§ Your instructions: Would you please copy the part of the material below that opens with the line containing "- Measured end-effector" and closes with the line containing "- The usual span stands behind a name"? Copy it exactly, and only it.

§ Recorded data:
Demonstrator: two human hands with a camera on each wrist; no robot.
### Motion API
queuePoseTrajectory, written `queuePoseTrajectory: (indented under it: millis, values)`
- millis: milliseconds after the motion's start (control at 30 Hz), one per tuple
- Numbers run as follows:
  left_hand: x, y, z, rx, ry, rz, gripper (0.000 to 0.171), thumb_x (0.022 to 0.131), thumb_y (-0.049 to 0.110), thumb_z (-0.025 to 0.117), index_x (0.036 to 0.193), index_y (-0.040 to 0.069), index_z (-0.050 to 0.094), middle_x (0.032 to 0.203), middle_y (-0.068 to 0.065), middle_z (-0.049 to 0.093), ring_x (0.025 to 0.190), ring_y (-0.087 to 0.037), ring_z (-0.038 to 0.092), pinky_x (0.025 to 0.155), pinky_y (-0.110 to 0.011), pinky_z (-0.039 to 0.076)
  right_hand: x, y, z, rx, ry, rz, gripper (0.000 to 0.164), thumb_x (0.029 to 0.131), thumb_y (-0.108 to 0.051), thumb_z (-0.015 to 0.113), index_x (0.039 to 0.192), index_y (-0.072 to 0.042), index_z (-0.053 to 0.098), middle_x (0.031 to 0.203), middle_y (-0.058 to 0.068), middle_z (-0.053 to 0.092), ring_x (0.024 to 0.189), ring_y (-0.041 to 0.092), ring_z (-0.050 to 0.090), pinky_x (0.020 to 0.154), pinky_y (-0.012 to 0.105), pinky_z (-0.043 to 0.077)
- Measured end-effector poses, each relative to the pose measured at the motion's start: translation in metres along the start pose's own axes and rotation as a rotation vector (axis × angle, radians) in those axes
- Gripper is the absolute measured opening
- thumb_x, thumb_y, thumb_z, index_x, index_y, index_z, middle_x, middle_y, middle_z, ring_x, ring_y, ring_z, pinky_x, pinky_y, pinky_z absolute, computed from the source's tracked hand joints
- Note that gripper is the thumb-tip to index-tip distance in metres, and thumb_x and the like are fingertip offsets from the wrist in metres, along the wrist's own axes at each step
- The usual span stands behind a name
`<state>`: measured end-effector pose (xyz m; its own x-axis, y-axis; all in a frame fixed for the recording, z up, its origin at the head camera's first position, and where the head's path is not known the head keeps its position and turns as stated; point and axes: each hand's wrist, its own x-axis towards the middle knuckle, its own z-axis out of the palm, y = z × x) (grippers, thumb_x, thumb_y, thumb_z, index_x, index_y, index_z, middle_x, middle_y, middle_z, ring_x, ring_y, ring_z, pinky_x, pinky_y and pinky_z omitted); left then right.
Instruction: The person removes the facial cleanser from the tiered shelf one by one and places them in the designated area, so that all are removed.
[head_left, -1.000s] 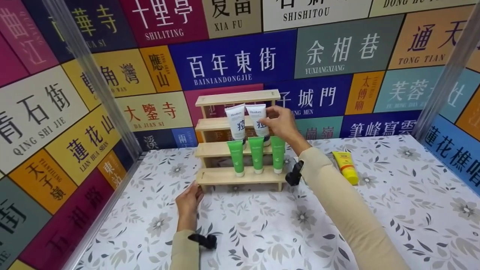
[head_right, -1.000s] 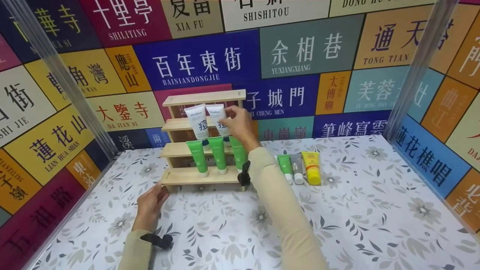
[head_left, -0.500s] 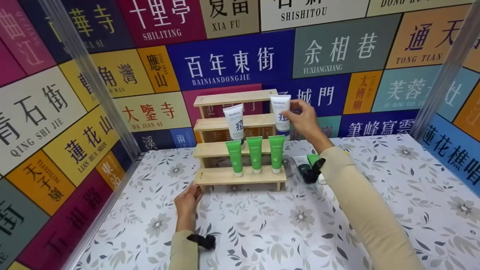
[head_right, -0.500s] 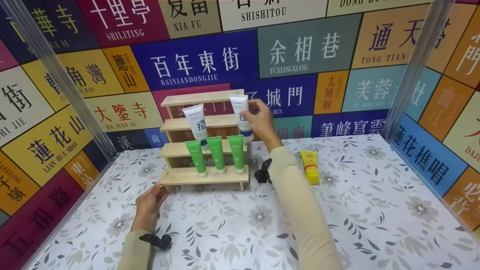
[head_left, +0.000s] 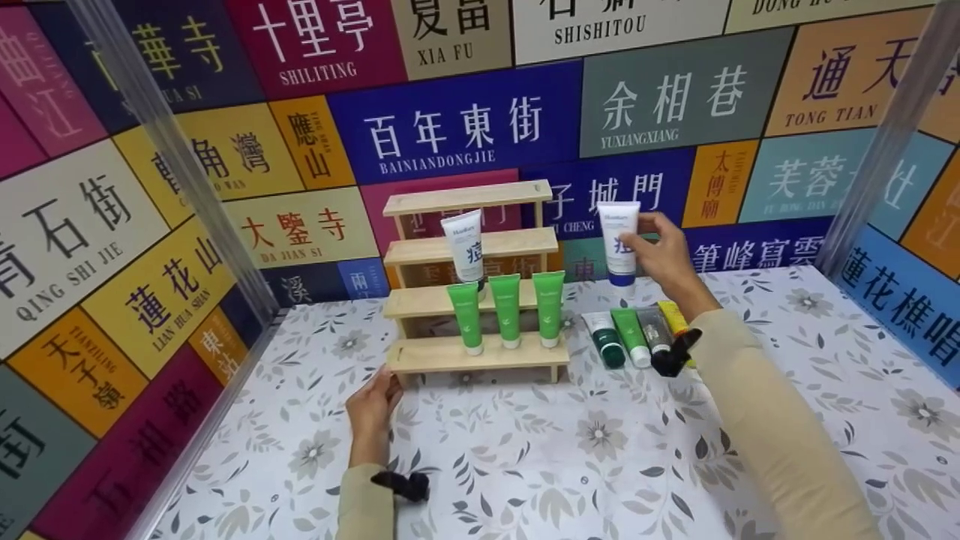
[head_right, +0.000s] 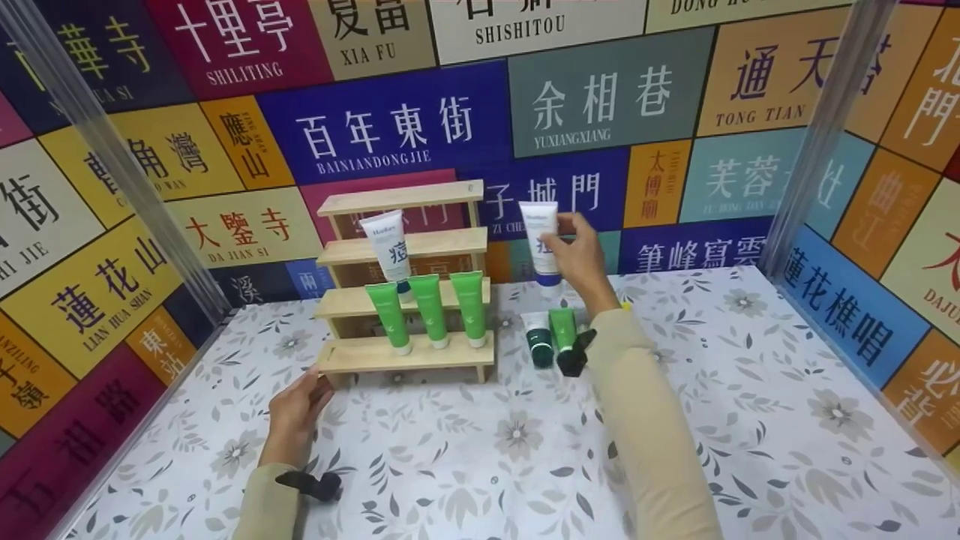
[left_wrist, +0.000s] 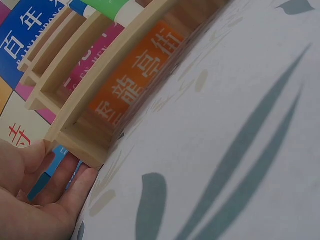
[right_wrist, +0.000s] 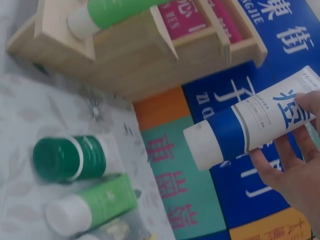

§ Solution to this exercise:
- Measured end-effector poses, each relative to the pose measured at the motion's start: translation in metres along the start pose's own axes and rotation as a rotation vector (axis × angle, radians) in those axes
- Gripper is the absolute measured opening
- thumb_x, thumb_y, thumb_z, index_x, index_y, index_z, middle_x, middle_y, middle_z, ring_x, ring_y, ring_z, pinky_x, pinky_y, pinky_z absolute, computed from the source's tracked hand joints
- Note that gripper is the thumb-tip to index-tip distance in metres, and thumb_x and the like are fingertip offsets from the wrist in metres, along the wrist's own axes at each step
- The usual span stands behind a name

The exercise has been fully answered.